**Exercise:** Nothing but the lines from the first line of the records below to the line holding "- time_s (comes" belongs in the answer, copied exactly and without pictures.

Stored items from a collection
****

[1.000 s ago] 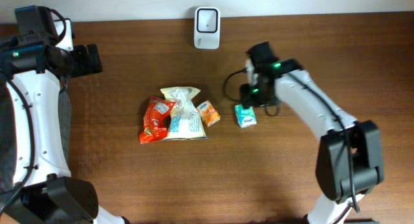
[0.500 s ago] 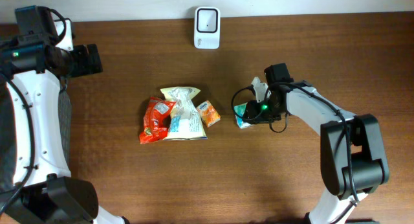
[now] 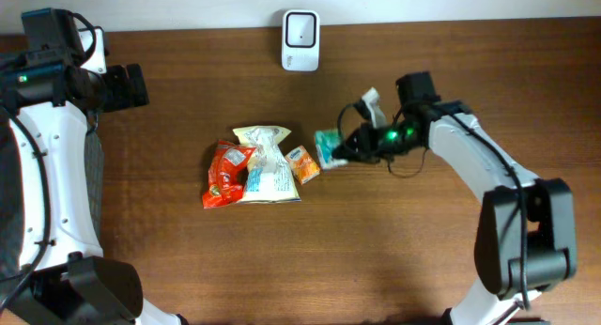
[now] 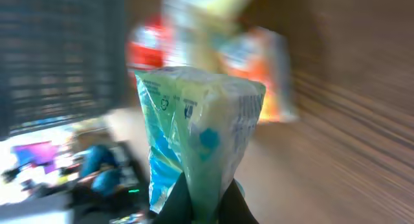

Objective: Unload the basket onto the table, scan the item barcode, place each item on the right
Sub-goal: 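Lift the green pack and hold it over the barcode scanner window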

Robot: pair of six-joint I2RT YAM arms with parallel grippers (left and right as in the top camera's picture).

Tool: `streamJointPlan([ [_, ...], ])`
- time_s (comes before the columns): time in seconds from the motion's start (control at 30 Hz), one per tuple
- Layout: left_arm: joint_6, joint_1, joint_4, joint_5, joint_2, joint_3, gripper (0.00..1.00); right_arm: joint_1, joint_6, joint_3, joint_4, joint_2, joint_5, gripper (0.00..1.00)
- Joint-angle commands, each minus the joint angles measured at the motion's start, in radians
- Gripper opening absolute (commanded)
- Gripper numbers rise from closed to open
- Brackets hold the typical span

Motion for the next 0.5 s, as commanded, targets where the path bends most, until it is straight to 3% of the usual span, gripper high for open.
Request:
streamJointPlan([
  [0.0,0.015,0.002,0.002,0.007,0.002,0.002,0.99,-0.005,0.002,0.056,0.0,-0.034,-0.343,0.04],
  [0.23,0.015,0.003,0.002,0.007,0.002,0.002,0.99,-0.005,0.279,0.102,0.095,-0.034,-0.553,0.04],
  [0.33,0.015,0.002,0.002,0.007,0.002,0.002,0.99,-0.005,0.499,0.102,0.29,-0.034,-0.553,0.04],
  [0.47,0.015,0.003,0.001,0.007,0.002,0.002,0.99,-0.005,0.673,0.103,0.621,-0.034,-0.553,0.04],
])
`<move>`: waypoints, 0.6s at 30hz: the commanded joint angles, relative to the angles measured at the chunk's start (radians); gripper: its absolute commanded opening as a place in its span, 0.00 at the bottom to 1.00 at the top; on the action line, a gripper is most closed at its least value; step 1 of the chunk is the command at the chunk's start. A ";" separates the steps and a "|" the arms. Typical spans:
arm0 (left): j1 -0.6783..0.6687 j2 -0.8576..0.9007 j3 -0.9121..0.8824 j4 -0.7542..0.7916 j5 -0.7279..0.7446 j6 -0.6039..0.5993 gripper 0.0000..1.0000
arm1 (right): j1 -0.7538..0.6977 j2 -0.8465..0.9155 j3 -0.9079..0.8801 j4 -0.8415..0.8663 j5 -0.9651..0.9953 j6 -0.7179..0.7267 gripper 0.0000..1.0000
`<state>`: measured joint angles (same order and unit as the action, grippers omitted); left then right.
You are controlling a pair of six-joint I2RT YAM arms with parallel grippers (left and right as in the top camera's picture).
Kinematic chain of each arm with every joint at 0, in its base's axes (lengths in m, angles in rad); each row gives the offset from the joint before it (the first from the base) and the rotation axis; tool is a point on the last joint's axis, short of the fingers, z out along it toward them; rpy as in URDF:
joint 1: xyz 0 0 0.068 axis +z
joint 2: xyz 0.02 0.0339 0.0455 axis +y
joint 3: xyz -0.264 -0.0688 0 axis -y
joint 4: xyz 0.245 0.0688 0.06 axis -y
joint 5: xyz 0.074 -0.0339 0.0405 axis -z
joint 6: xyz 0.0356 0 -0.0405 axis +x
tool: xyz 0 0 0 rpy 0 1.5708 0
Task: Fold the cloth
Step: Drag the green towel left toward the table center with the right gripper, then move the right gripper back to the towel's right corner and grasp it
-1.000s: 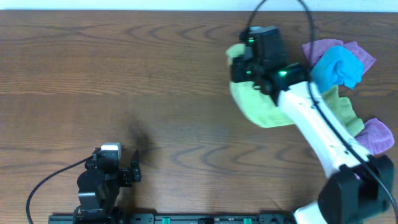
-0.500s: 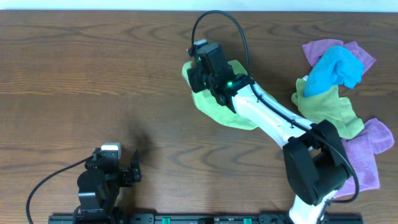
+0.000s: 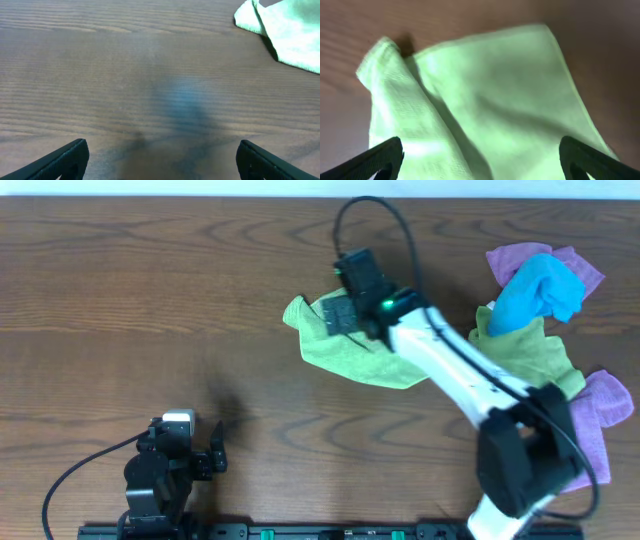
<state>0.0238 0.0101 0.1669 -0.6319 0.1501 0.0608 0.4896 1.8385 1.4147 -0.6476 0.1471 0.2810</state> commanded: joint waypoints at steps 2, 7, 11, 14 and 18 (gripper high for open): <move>-0.004 -0.006 -0.006 0.000 -0.003 0.014 0.95 | -0.137 -0.115 0.027 -0.146 -0.167 0.067 0.99; -0.004 -0.006 -0.006 0.000 -0.003 0.014 0.95 | -0.319 -0.146 0.014 -0.334 -0.349 0.066 0.99; -0.004 -0.006 -0.006 0.000 -0.003 0.014 0.95 | -0.437 -0.146 -0.043 -0.370 -0.480 0.061 0.99; -0.004 -0.006 -0.006 0.000 -0.003 0.014 0.95 | -0.484 -0.146 -0.097 -0.350 -0.503 0.054 0.99; -0.004 -0.006 -0.006 0.000 -0.003 0.014 0.95 | -0.506 -0.146 -0.176 -0.306 -0.502 0.055 0.99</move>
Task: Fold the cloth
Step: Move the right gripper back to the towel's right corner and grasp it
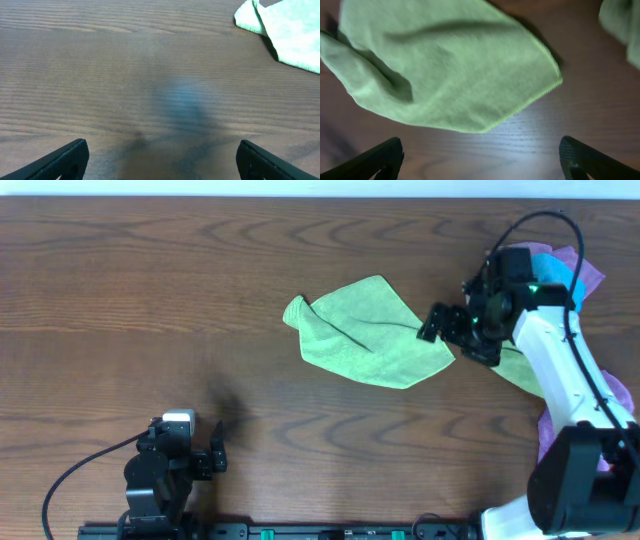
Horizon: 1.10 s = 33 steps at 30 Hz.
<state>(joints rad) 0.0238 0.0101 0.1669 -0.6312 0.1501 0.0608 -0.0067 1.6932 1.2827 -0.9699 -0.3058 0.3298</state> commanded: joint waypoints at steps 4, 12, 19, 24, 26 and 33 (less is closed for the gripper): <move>-0.004 -0.006 -0.006 -0.001 -0.003 0.014 0.95 | -0.026 -0.001 -0.147 0.106 -0.034 0.008 0.99; -0.004 -0.006 -0.006 -0.001 -0.003 0.014 0.95 | -0.068 0.000 -0.276 0.274 -0.024 0.036 0.99; -0.004 -0.006 -0.006 -0.001 -0.003 0.014 0.95 | -0.086 0.002 -0.321 0.395 -0.012 0.053 0.91; -0.004 -0.006 -0.006 -0.001 -0.003 0.014 0.95 | -0.086 0.008 -0.324 0.436 -0.010 0.060 0.90; -0.004 -0.006 -0.006 -0.001 -0.003 0.014 0.95 | -0.086 0.012 -0.324 0.448 0.000 0.068 0.90; -0.004 -0.006 -0.006 -0.001 -0.003 0.014 0.95 | -0.086 0.030 -0.324 0.478 0.008 0.090 0.87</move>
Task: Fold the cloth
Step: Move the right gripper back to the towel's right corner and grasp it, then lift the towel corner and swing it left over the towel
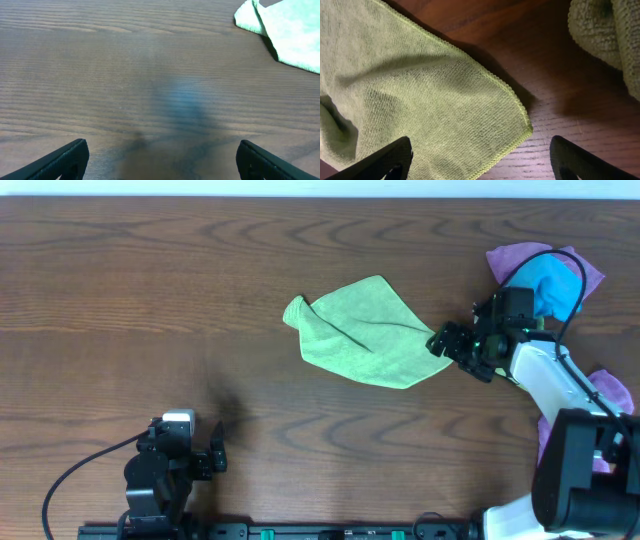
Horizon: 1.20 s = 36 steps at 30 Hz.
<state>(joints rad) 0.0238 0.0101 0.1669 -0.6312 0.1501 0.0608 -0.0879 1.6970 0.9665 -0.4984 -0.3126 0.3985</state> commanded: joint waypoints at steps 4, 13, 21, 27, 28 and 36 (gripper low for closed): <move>-0.004 -0.006 -0.006 -0.001 -0.003 0.014 0.95 | -0.005 0.044 -0.008 0.024 0.013 0.038 0.83; -0.004 -0.006 -0.006 -0.001 -0.003 0.014 0.95 | -0.004 0.112 -0.008 0.044 0.008 0.043 0.61; -0.004 -0.006 -0.006 -0.001 -0.003 0.014 0.95 | -0.004 0.111 -0.003 0.286 -0.069 0.044 0.01; -0.004 -0.006 -0.006 -0.001 -0.003 0.014 0.95 | 0.005 0.111 0.035 0.518 -0.091 0.170 0.01; -0.004 -0.006 -0.006 -0.001 -0.003 0.014 0.95 | 0.010 0.111 0.042 0.549 -0.092 0.186 0.01; -0.004 -0.006 -0.006 -0.001 -0.003 0.014 0.95 | 0.117 0.112 0.145 0.757 -0.034 0.285 0.02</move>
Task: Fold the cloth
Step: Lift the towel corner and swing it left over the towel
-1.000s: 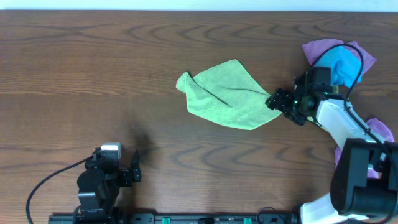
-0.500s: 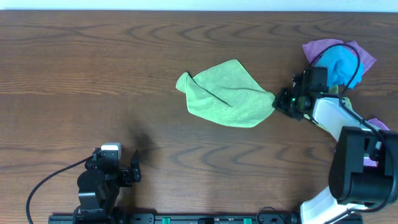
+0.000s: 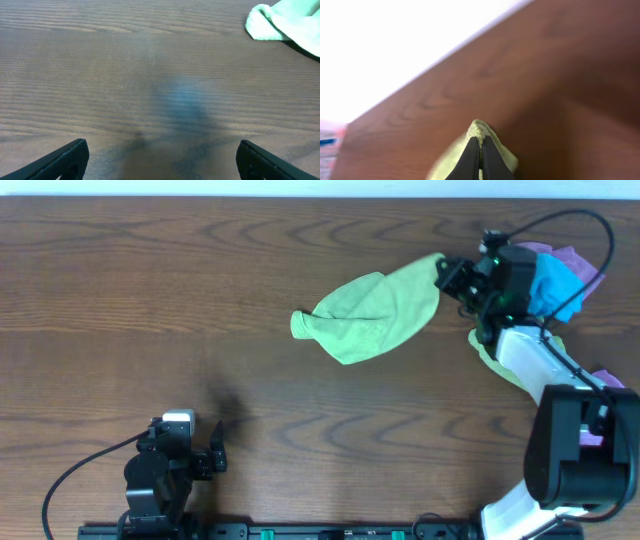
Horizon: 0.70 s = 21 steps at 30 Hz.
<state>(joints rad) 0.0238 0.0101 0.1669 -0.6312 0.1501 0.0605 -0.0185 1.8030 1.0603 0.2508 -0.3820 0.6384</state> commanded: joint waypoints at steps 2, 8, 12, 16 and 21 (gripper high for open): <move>-0.004 -0.006 -0.006 0.000 -0.003 0.014 0.95 | 0.088 0.008 0.085 0.008 0.065 0.045 0.02; -0.004 -0.006 -0.006 0.000 -0.003 0.014 0.95 | 0.212 0.015 0.164 0.000 0.064 0.045 0.01; -0.004 -0.006 -0.006 0.000 -0.003 0.014 0.95 | 0.306 0.015 0.172 0.000 0.031 0.044 0.01; -0.004 -0.006 -0.006 0.000 -0.003 0.015 0.95 | 0.412 0.015 0.172 -0.033 -0.018 0.029 0.01; -0.004 -0.006 -0.006 0.000 -0.003 0.015 0.95 | 0.565 0.015 0.172 -0.141 -0.072 -0.029 0.02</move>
<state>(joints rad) 0.0238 0.0101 0.1669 -0.6315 0.1501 0.0608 0.4713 1.8072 1.2167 0.1398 -0.4023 0.6586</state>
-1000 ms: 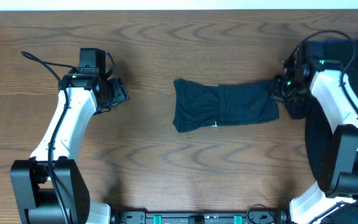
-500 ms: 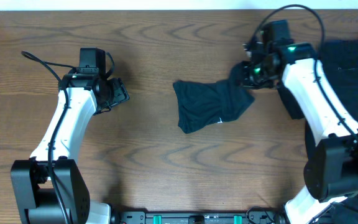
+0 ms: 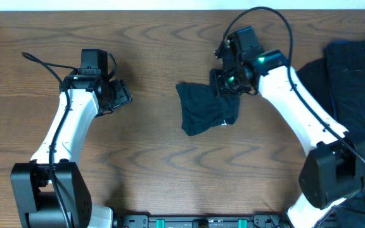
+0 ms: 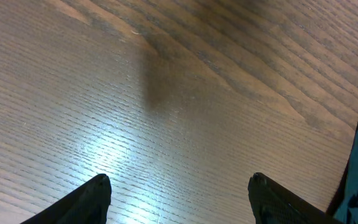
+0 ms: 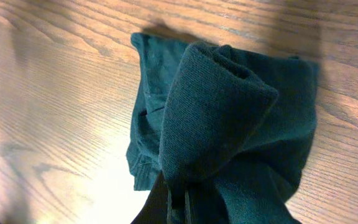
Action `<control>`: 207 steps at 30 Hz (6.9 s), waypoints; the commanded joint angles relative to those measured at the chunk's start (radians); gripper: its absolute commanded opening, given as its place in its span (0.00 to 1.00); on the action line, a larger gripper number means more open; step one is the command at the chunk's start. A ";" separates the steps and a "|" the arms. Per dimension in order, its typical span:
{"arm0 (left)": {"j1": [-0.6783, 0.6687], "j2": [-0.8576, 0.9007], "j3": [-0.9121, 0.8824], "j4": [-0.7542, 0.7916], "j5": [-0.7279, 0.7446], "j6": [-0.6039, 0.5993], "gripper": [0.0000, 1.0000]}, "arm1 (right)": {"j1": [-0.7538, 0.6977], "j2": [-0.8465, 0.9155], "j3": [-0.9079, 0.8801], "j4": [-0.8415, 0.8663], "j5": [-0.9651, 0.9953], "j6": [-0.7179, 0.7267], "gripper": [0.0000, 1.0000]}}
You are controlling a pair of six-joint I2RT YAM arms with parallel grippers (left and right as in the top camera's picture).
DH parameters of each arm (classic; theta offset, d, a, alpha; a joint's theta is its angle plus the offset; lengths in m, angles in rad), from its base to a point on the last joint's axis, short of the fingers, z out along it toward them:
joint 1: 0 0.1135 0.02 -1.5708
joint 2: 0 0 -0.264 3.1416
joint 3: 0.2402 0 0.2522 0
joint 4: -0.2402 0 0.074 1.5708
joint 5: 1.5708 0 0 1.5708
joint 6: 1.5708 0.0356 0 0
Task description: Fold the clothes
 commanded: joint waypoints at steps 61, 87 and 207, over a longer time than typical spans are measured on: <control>-0.467 0.128 -0.010 0.426 0.532 0.104 0.07 | -0.451 0.040 0.024 0.023 -0.137 -0.176 0.99; -0.453 0.520 -0.009 0.678 0.893 -0.036 0.08 | -0.451 0.040 0.024 0.023 -0.137 -0.175 0.99; -0.524 0.185 0.070 0.095 0.111 0.270 0.63 | -0.450 0.040 0.024 0.023 -0.137 -0.175 0.99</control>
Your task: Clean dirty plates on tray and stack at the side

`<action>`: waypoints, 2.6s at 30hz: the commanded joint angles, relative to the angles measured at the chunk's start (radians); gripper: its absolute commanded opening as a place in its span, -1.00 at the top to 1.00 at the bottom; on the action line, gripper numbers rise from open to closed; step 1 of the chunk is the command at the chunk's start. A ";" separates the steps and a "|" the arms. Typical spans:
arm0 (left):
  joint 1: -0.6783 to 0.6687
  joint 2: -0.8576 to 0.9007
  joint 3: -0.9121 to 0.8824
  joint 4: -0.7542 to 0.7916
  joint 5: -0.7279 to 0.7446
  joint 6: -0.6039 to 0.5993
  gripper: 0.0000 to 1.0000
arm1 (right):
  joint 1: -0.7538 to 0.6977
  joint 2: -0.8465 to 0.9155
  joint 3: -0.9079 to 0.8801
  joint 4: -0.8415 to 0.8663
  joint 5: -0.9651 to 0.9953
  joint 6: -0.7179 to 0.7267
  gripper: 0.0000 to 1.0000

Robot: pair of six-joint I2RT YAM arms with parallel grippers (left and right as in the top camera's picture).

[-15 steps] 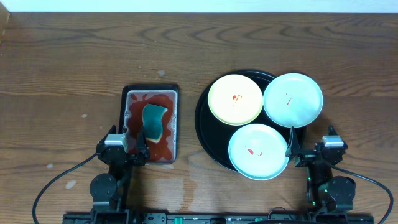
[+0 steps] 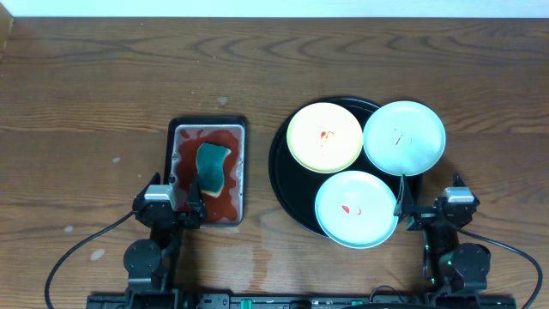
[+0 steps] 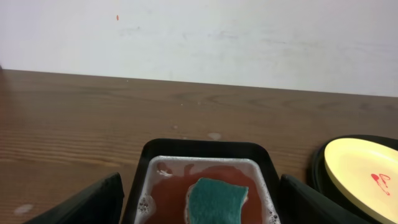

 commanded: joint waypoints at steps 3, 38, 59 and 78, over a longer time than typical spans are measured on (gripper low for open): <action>0.006 -0.006 -0.010 -0.044 0.028 0.010 -0.58 | -0.002 -0.005 -0.002 -0.005 0.002 -0.011 -0.99; 0.006 -0.006 -0.010 -0.044 0.028 0.010 -0.59 | -0.002 -0.005 -0.002 -0.004 0.002 -0.011 -0.99; 0.006 0.060 0.137 -0.209 0.013 -0.067 -0.59 | -0.002 0.005 0.027 -0.032 0.002 0.084 -0.99; 0.006 0.692 0.835 -0.890 0.051 -0.100 -0.59 | -0.002 0.641 0.699 -0.714 -0.143 0.087 -0.99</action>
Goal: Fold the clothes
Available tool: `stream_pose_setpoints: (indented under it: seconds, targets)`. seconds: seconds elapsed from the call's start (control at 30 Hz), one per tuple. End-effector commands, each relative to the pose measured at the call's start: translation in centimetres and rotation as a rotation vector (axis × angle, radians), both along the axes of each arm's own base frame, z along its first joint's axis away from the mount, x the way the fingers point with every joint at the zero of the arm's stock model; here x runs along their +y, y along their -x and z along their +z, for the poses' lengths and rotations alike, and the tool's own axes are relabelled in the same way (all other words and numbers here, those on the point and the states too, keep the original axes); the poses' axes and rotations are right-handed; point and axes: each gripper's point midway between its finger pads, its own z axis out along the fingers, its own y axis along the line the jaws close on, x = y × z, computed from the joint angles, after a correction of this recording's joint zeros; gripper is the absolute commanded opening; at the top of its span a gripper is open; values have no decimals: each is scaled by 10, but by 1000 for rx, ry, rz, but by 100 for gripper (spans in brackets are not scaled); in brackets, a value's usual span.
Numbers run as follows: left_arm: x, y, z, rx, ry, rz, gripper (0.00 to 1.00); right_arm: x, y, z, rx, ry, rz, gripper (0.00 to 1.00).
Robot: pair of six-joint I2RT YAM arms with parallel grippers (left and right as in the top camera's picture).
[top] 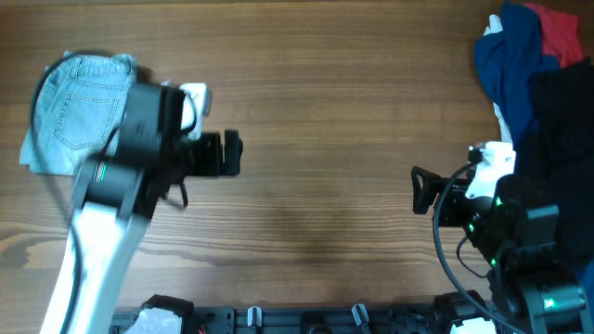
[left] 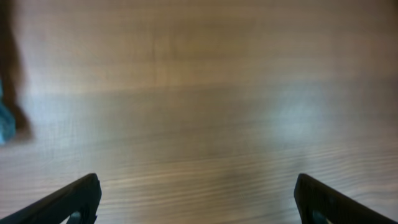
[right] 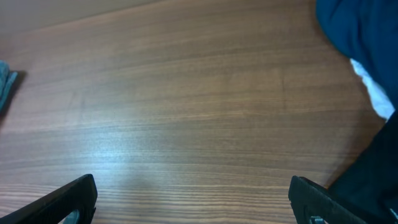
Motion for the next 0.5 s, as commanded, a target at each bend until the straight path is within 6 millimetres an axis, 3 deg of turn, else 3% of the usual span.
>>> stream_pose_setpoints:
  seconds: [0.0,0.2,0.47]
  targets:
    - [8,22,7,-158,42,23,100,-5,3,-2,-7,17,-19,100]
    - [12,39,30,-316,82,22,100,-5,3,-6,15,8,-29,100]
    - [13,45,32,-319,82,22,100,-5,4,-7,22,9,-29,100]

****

**Finished task:**
[1.000 s ago] 
[0.500 s ago] 
[now] 
[now] 

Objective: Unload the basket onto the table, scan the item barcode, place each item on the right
Sub-goal: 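Lift the green pack and hold it over the barcode scanner window
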
Robot: pair of six-joint I2RT YAM arms with parallel grippers (left and right as in the top camera's picture).

Tool: `streamJointPlan([ [_, ...], ])`
- time_s (comes before the columns): time in seconds from the motion's start (control at 30 Hz), one per tuple

This exercise calls for no further output.